El hombre sin memoria contuvo la respiración.
—Entonces, llegó el momento —dijo en voz baja.
—Llegó el momento —replicó Washburn—. Creo que sé lo que está pasando por su mente. Una sensación de impotencia, de ir a la deriva sin un timón para guiar el rumbo. Yo he sido su timón, y no estaré con usted; no hay nada que pueda hacer al respecto. Pero créame cuando le digo que no está desprotegido. Encontrará su camino.
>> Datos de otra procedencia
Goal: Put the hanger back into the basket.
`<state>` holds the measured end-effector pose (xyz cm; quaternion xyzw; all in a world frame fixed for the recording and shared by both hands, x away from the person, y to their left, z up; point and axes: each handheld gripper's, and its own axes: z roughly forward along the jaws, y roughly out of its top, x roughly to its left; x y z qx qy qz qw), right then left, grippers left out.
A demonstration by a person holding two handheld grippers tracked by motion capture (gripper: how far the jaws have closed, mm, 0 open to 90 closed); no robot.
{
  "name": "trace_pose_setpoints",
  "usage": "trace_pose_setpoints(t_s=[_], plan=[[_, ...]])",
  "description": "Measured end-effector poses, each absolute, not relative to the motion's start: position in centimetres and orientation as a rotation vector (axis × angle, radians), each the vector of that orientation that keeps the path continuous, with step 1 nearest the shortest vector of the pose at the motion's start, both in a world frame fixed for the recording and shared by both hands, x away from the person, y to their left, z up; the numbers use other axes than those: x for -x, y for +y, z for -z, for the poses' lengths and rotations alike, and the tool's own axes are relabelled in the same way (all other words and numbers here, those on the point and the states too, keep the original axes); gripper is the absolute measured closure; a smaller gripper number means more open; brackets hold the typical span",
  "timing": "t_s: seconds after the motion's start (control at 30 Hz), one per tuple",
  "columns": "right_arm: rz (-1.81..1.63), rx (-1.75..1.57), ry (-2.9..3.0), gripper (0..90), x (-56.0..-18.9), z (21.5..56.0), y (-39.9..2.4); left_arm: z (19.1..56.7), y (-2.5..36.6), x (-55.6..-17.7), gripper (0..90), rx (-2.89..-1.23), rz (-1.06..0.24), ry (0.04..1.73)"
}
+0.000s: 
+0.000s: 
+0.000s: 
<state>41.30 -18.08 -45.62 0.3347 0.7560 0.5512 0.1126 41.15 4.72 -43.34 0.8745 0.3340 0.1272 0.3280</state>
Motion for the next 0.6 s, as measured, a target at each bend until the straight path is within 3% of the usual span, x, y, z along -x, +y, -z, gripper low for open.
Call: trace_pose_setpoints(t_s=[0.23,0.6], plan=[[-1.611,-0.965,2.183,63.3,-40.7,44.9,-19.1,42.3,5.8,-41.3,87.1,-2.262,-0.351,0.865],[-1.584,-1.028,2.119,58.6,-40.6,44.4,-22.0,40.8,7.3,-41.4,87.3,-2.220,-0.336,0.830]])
—A Zurich —agregó el paciente.
—A Zurich —confirmó el doctor—. Aquí tiene. Envolví algunas cosas para usted en este lienzo. Sujételo alrededor de la cintura.
—¿Qué es?
—Todo el dinero que tengo, unos dos mil francos. No es mucho, pero le ayudará para empezar. Y mi pasaporte, para lo que pueda servirle. Somos más o menos de la misma edad y es de hace ocho años; las personas cambian. No deje que lo estudien. Es meramente un documento oficial.
—¿Qué hará usted?
—No lo necesitaré nunca si no tengo noticias suyas.
—Es usted un hombre decente.
—Creo que usted también lo es… Como yo lo conozco. Pero claro, no lo conocí antes. De modo que no puedo responder por ese hombre. Ojalá pudiera, pero no hay forma de que pueda hacerlo.
El hombre se apoyó en la barandilla, mientras observaba cómo las luces de Port Noir se perdían en la distancia. El barco pesquero penetraba en la oscuridad, en una oscuridad semejante a aquella en la que el se había sumergido cinco meses atrás.
Y ahora estaba penetrando en otra oscuridad.